## TRY IT
Two lines below mark the span: the one containing "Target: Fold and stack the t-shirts" and the one containing "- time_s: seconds". Set down both, plus every line between, exactly as they stand, and nothing else.

## DATA TO USE
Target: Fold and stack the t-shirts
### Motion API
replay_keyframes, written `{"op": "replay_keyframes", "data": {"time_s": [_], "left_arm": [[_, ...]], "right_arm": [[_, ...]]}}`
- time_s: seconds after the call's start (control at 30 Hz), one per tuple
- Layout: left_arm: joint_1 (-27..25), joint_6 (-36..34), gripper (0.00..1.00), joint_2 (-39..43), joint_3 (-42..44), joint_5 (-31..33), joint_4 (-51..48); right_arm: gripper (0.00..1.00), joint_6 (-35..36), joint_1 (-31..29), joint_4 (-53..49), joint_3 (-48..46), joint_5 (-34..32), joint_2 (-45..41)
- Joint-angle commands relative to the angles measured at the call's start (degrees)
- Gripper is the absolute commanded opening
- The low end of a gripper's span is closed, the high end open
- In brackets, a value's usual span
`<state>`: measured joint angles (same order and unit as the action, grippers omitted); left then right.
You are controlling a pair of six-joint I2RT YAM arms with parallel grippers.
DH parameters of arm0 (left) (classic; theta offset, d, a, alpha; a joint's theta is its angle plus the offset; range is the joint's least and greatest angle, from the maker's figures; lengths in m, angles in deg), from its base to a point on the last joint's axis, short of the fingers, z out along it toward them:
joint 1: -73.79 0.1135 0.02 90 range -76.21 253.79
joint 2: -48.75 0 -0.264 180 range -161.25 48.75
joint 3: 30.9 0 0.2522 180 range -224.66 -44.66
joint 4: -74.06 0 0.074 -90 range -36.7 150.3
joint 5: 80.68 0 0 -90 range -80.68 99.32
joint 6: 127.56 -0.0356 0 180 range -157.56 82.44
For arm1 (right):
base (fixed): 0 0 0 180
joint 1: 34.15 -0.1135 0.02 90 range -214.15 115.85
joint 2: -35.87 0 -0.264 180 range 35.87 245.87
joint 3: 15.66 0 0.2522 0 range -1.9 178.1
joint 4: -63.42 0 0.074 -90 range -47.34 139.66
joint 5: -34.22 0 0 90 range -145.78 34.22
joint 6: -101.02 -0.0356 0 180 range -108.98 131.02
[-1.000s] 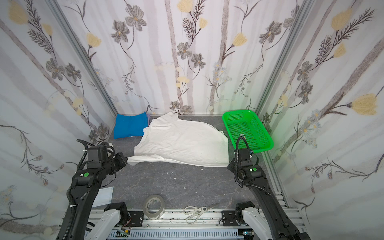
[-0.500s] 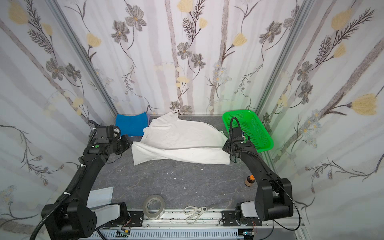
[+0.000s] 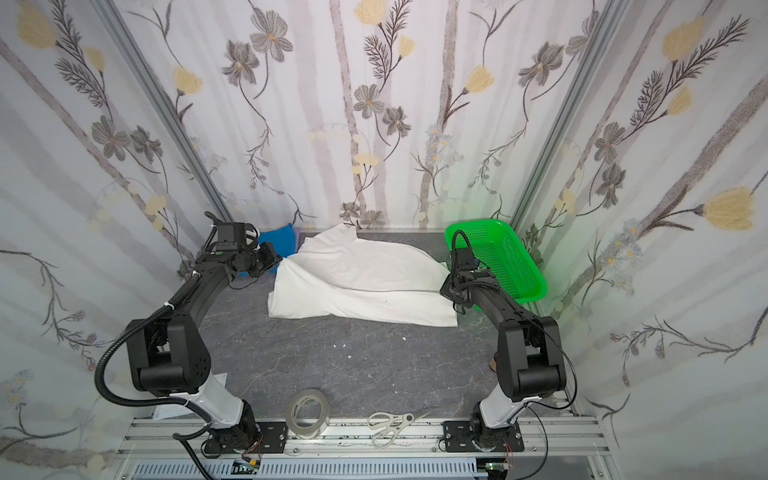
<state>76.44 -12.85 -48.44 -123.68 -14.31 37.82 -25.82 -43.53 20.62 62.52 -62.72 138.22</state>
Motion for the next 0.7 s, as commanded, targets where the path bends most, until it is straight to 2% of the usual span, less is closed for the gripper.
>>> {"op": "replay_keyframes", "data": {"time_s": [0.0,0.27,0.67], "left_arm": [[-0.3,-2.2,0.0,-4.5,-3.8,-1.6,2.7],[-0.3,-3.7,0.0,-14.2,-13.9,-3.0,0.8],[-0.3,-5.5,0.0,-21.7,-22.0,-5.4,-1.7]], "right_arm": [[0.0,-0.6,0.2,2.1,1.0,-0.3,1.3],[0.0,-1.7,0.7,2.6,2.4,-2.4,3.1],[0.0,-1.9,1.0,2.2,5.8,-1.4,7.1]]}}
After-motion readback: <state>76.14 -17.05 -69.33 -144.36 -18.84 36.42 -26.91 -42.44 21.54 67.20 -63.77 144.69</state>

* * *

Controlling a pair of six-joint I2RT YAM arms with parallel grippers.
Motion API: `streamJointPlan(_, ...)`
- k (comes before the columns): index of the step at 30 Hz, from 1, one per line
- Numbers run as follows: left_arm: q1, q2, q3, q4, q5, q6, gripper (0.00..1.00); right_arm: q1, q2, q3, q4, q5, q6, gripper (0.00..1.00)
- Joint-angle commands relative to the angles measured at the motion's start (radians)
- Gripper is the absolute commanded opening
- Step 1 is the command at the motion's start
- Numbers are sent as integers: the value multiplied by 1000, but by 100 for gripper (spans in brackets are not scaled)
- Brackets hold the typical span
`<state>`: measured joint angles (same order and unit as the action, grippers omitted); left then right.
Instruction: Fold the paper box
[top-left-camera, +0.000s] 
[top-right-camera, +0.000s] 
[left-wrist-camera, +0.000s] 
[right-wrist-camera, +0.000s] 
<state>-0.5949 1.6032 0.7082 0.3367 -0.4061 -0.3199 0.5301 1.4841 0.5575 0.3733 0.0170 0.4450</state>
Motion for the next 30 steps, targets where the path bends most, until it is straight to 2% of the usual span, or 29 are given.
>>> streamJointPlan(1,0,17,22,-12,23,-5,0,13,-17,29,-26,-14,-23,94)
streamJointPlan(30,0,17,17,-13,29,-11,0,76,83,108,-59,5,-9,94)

## REPLY
Target: Fold and stack the t-shirts
### Motion API
replay_keyframes, written `{"op": "replay_keyframes", "data": {"time_s": [_], "left_arm": [[_, ...]], "right_arm": [[_, ...]]}}`
- time_s: seconds after the call's start (control at 30 Hz), one per tuple

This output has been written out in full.